YOUR INSTRUCTIONS
Every record is to be printed exactly as written, and any picture in it is skipped.

:::

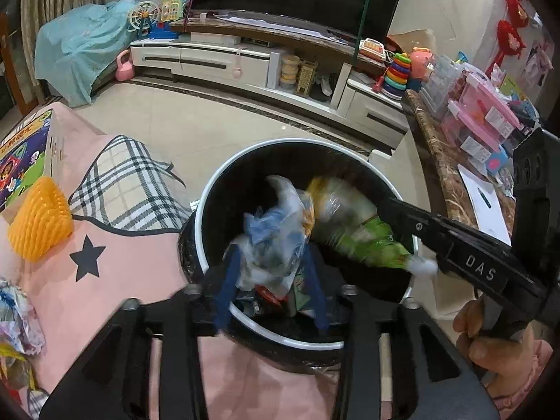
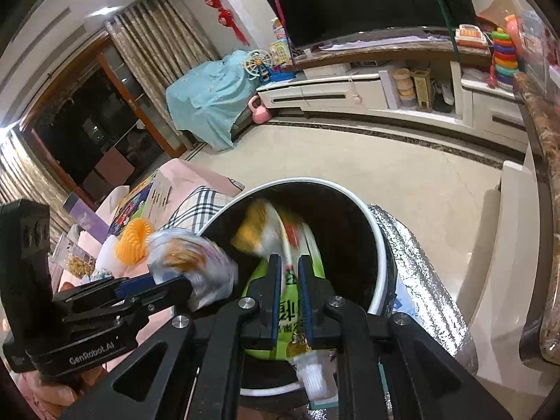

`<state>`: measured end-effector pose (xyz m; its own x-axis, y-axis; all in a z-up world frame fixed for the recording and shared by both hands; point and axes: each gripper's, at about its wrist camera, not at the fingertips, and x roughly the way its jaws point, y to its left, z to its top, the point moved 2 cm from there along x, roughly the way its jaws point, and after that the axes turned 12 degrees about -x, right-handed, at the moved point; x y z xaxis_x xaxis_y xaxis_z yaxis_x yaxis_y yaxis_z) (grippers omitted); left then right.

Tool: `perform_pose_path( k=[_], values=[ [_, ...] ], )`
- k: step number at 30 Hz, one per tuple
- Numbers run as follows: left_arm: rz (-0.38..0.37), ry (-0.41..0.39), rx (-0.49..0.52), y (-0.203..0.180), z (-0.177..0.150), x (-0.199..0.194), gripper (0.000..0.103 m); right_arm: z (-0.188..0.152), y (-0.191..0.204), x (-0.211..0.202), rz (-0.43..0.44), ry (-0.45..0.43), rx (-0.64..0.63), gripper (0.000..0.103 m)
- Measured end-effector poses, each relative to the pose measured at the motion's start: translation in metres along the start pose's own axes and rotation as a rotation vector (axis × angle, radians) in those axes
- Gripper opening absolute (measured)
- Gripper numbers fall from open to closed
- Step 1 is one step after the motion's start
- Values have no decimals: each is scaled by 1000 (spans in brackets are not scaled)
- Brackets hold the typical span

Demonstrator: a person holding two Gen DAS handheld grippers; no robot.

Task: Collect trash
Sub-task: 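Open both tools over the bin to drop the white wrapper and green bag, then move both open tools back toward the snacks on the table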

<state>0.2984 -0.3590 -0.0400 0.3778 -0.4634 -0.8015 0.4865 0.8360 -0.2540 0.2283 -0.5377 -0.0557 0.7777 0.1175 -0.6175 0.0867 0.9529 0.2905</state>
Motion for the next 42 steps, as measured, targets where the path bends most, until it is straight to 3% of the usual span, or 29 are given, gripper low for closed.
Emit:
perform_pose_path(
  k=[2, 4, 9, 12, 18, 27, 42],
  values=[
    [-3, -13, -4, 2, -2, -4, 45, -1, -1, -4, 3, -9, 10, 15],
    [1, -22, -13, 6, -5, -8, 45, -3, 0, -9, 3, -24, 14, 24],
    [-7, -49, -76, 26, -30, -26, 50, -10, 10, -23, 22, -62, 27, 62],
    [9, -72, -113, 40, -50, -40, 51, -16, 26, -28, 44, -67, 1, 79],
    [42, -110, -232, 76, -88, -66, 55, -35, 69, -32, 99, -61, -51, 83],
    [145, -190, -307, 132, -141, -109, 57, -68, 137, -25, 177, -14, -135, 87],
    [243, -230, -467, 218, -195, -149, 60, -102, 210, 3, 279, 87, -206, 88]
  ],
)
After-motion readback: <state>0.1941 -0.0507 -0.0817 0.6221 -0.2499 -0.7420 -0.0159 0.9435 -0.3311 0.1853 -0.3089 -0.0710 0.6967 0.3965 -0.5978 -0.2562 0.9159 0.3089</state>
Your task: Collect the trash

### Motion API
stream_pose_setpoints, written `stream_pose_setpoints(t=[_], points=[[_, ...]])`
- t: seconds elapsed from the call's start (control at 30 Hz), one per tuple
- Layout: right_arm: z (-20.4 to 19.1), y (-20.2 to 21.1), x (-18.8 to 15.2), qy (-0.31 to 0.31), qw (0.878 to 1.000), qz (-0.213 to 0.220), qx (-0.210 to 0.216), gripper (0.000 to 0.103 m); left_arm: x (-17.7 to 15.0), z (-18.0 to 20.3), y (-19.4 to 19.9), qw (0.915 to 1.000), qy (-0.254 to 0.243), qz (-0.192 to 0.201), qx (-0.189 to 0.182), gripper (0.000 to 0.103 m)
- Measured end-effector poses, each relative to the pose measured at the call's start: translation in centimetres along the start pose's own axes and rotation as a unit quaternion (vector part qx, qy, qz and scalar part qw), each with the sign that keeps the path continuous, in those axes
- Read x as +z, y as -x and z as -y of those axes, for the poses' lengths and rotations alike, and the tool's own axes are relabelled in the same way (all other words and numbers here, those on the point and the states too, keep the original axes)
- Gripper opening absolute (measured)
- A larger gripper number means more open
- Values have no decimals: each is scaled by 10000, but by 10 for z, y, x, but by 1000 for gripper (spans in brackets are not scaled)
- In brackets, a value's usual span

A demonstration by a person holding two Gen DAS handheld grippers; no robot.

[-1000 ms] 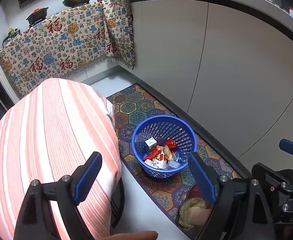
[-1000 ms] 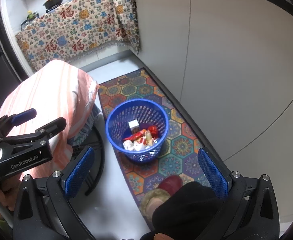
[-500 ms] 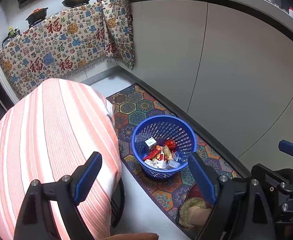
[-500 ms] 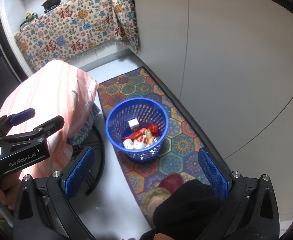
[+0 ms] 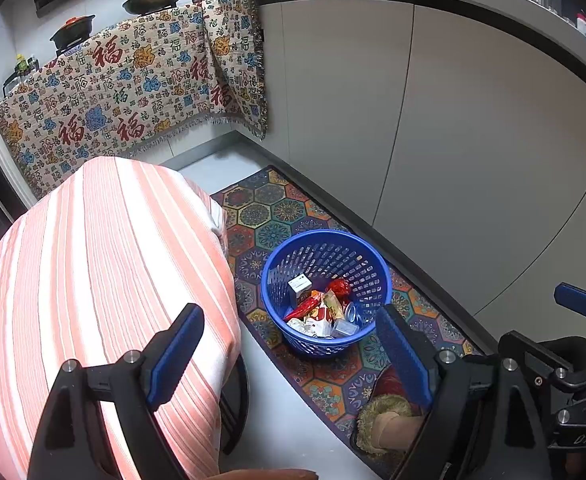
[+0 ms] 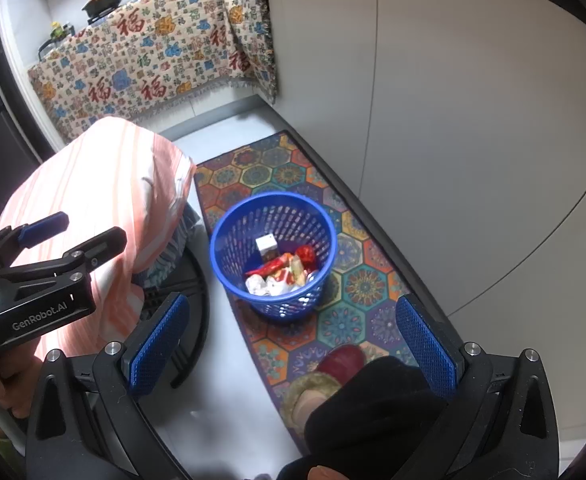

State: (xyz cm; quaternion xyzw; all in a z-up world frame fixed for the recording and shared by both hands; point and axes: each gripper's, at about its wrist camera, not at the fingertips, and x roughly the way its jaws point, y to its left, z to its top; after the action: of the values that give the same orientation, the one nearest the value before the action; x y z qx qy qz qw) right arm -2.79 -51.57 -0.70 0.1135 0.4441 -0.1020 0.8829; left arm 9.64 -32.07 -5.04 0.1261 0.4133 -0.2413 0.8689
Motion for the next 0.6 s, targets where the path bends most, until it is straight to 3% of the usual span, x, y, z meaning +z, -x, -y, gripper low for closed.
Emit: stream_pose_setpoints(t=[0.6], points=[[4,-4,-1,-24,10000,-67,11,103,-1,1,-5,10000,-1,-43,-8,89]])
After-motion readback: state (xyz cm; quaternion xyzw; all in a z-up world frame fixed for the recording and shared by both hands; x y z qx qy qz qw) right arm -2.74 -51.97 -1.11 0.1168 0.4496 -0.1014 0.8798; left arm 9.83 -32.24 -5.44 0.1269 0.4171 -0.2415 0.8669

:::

SOLUTION TO THIS PROBLEM
`<state>`: measured end-effector pose (xyz m; its own x-axis, y-axis; all in a z-up world frame fixed for the recording and shared by both hands; point and axes: each gripper's, at about its wrist camera, not at the fingertips, and x roughly the way its jaws point, y to its left, z to its top, the point moved 2 cm from there along x, roughly the way its jaws point, and after that the axes turned 12 degrees about -x, right-handed, at the moved point; x y z xaxis_x xaxis_y xaxis_z yaxis_x yaxis_y yaxis_z) (grippers omitted); left then right.

Tool: `perform_pose_path( k=[_], values=[ [_, ...] ], )`
- k: step number at 30 Hz, one per tuple
- Numbers run as follows: left_arm: rz (-0.38..0.37), ry (-0.41..0.39), rx (-0.49..0.52), y (-0.203..0.180), z (-0.177..0.150), x (-0.199..0.194), gripper (0.000..0.103 m); right_arm: z (-0.188..0.152), y (-0.191..0.204), x (-0.211..0.202), rz (-0.43..0.44), ry (-0.45..0.43), rx (-0.64..0.63), gripper (0.000..0.103 m)
- Measured end-effector poses, each relative to the pose measured at the motion's start: translation in metres along the start pose's own axes and rotation as a rotation vector (axis × angle, radians) in those axes
- Gripper opening absolute (measured)
- Gripper numbers fall from open to closed
- Step 1 is one step after the motion's start
- Values have no decimals: each is scaled by 1000 (spans in brackets are not scaled)
- Brackets hold the typical span

Demonstrator: a person holding two Gen DAS handheld grippers; no robot.

Task: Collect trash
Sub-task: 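Open both tools over the bin to drop the white wrapper and green bag, then move both open tools back toward the snacks on the table
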
<state>0.2984 -0.3590 -0.0400 0.3778 -0.4634 -0.8015 0.4865 0.8360 -0.2540 0.2283 -0.5377 -0.0557 0.7777 0.1175 -0.6175 0.0867 0.9529 0.2905</state>
Motion for the next 42 steps, as measured, targets where the path bends most, until it is straight to 3% of the usual span, or 29 are given, gripper low for closed.
Emit:
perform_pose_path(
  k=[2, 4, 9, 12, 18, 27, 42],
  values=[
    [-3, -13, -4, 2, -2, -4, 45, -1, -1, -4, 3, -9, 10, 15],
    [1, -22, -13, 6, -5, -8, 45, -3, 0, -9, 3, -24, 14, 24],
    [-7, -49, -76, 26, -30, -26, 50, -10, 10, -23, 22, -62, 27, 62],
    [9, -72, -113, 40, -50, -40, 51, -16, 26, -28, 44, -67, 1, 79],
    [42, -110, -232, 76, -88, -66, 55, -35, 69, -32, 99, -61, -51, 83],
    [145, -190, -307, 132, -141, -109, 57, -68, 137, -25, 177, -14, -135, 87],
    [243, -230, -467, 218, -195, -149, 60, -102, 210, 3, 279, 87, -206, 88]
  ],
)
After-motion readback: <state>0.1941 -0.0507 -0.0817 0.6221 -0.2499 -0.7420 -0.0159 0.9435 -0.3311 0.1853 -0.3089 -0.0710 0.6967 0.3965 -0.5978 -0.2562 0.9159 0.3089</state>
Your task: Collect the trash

### Motion API
stream_pose_setpoints, written `stream_pose_setpoints(t=[_], points=[[_, ...]])`
- t: seconds elapsed from the call's start (control at 30 Hz), one per tuple
- Layout: right_arm: z (-20.4 to 19.1), y (-20.2 to 21.1), x (-18.8 to 15.2), qy (-0.31 to 0.31), qw (0.878 to 1.000), qz (-0.213 to 0.220), qx (-0.210 to 0.216), gripper (0.000 to 0.103 m); left_arm: x (-17.7 to 15.0), z (-18.0 to 20.3), y (-19.4 to 19.9), qw (0.915 to 1.000), qy (-0.254 to 0.243), qz (-0.192 to 0.201), qx (-0.189 to 0.182), gripper (0.000 to 0.103 m)
- Measured end-effector poses, each relative to the pose measured at the call's start: translation in centimetres along the start pose's own axes and rotation as a unit quaternion (vector part qx, qy, qz and scalar part qw), each with the sign that keeps the path continuous, in those axes
- Read x as +z, y as -x and z as -y of those axes, for the poses' lengths and rotations alike, and the tool's own axes are relabelled in the same way (all other words and numbers here, those on the point and the states too, keep the original axes)
- Gripper opening absolute (measured)
- A larger gripper number means more open
- Values have no decimals: each is scaled by 10000, but by 10 for z, y, x, but by 1000 for gripper (spans in brackets are not scaled)
- In brackets, a value's usual span

A demonstration by a person holding two Gen DAS handheld grippers; no robot.

[-1000 ms] 
[-1000 ms] 
[-500 ms] 
[-500 ms] 
[+0 ms] 
[+0 ms] 

State: (xyz cm; quaternion xyzw; all in a z-up world frame fixed for the recording and shared by both hands; point and axes: each gripper's, at about its wrist camera, not at the fingertips, and x roughly the way its jaws point, y to its left, z to its top; after the action: of the values that give the same orientation, the one nearest the value before the action; x y z qx qy qz qw) right arm -2.79 -51.57 -0.70 0.1135 0.4441 -0.1020 0.8829; left arm 9.64 -32.07 -5.04 0.1261 0.4133 -0.2413 0.8689
Motion for the next 0.6 s, targets where the path bends most, until it is straight to 3% of the usual span, x, y, z meaning +z, -x, -y, gripper low for closed.
Emit: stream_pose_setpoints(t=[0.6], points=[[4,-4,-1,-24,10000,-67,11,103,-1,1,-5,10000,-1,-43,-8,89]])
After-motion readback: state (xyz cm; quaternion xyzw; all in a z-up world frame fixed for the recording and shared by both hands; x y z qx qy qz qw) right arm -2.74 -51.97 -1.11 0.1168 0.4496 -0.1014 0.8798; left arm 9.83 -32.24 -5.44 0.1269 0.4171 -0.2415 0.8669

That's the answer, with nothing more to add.